Adedina’s expedition paid off as his older cousin, his father’s elder brother’s son, agreed to finance his education and he did this religiously for the four years he spent in the University of Calabar.

“However, it was not without my personal sacrifices of meal skipping, avid reading, meticulous studying and deprivations leading to suffering of gastro-intestine ulcer for 12 years,” he said.

His wife, Bunmi, who sat a few metres away, said virtue ‘lured’ her to him. “He is a disciplinarian and I know I can’t change that.

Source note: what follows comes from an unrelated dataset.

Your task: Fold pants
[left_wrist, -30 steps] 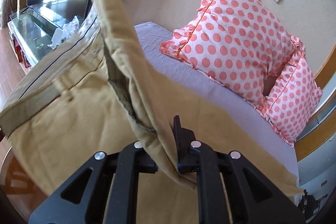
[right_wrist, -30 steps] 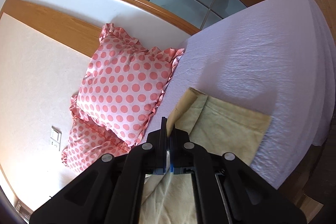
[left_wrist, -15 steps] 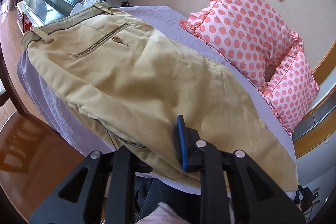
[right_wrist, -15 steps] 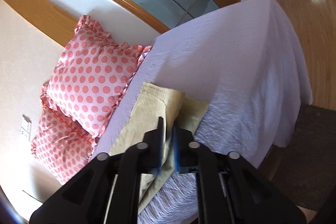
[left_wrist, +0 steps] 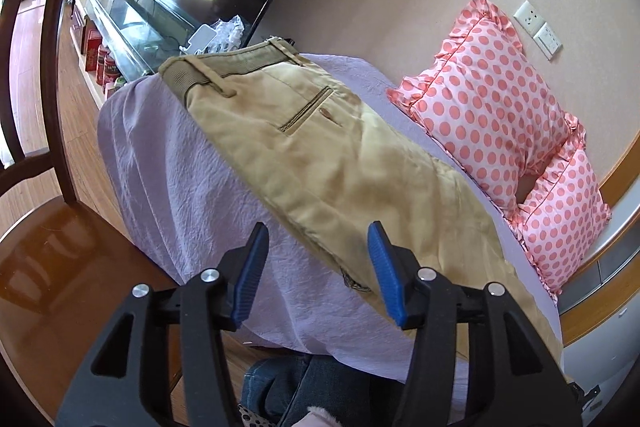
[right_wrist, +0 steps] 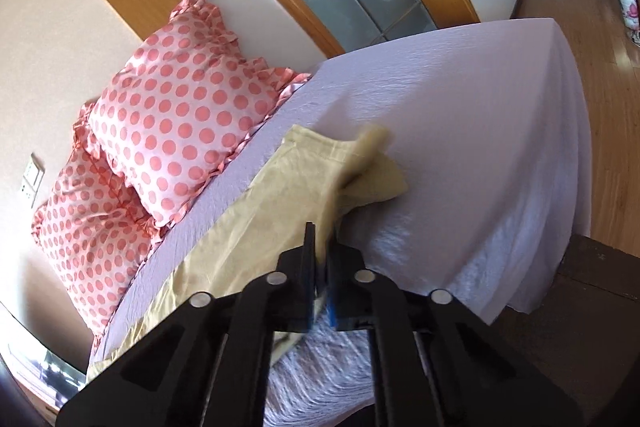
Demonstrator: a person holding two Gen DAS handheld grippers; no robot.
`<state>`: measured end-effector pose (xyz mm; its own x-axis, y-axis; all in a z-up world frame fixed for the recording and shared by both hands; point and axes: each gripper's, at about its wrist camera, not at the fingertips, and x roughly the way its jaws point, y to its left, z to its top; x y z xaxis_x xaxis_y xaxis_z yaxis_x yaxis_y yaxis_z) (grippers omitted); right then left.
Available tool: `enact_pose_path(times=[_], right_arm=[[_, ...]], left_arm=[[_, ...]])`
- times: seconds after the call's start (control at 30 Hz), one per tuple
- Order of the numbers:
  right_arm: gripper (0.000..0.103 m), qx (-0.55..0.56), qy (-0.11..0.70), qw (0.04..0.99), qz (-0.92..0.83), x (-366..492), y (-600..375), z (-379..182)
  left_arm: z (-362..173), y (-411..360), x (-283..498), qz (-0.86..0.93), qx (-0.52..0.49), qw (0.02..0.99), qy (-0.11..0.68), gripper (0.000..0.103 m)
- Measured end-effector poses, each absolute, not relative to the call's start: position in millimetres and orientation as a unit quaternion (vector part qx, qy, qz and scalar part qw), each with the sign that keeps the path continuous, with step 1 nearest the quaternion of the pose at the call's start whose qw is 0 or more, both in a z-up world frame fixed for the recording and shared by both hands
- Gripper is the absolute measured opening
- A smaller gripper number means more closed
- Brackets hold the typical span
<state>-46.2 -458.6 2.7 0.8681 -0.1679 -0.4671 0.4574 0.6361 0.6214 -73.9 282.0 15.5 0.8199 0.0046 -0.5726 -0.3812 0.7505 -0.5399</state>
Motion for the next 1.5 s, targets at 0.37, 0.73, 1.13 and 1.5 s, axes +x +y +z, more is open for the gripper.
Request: enact_pose_path(times=[0.37, 0.73, 1.13, 1.5], right_arm=[[0.004, 0.222, 0.176, 0.945, 0.162, 48.5, -271.1, 94.7], [0.076, 0.055, 0.292, 0.901, 0.317, 32.8, -138.4, 53.5], [0.083, 0.119, 0.312, 0.9, 0.281, 51.1, -153.8, 46.5], [0.084, 0.145, 0.312, 0.894, 0.287, 48.7, -162.9, 39.9]], left_arm=[[11.5, 261.9, -82.9, 0.041, -0.329, 0.91, 0.25, 0.082], [10.6, 226.7, -64.1, -0.001, -0.245, 0.931, 0.271, 0.099], [19.0, 256.2, -29.2, 0.042, -0.298, 0.914, 0.272, 0.098], [28.0, 340.4, 1.4, 0.148, -0.384, 0.871, 0.269, 0.059]])
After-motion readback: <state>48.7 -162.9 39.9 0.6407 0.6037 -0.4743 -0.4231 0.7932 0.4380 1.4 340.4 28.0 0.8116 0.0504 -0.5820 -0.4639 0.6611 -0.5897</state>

I have come to know him as a strong and steadfast person; and that aspect attracted me to him. I feel happy and fulfilled because of his achievements.”

She added: “He stands for what is good and upright. He never compromises.

At work, he wears an iron mask. He is not a different person at home except that people think he doesn’t smile or not jovial (laughs); but he is humorous and entertains the children at home.”

His marriage to Bunmi Nkemdilim nee Nwosu, a theatre artist and scholar in her own right, has been a blessing to him. The union has been blessed with children.

A teetotaler, Adedina take time to relax, in spite of his busy schedule by reading, watching movies, listening to music, writing, travelling and playing with his family. In spite of his modest achievements, the hardworking and progressively ambitious man believes he still has a lot to offer humanity.

“My dream, upon retirement, is to promote literacy through creative writing workshops, promotion of arts with funding and sponsorship of theatre at the grassroots level and establishment of film and arts institute.”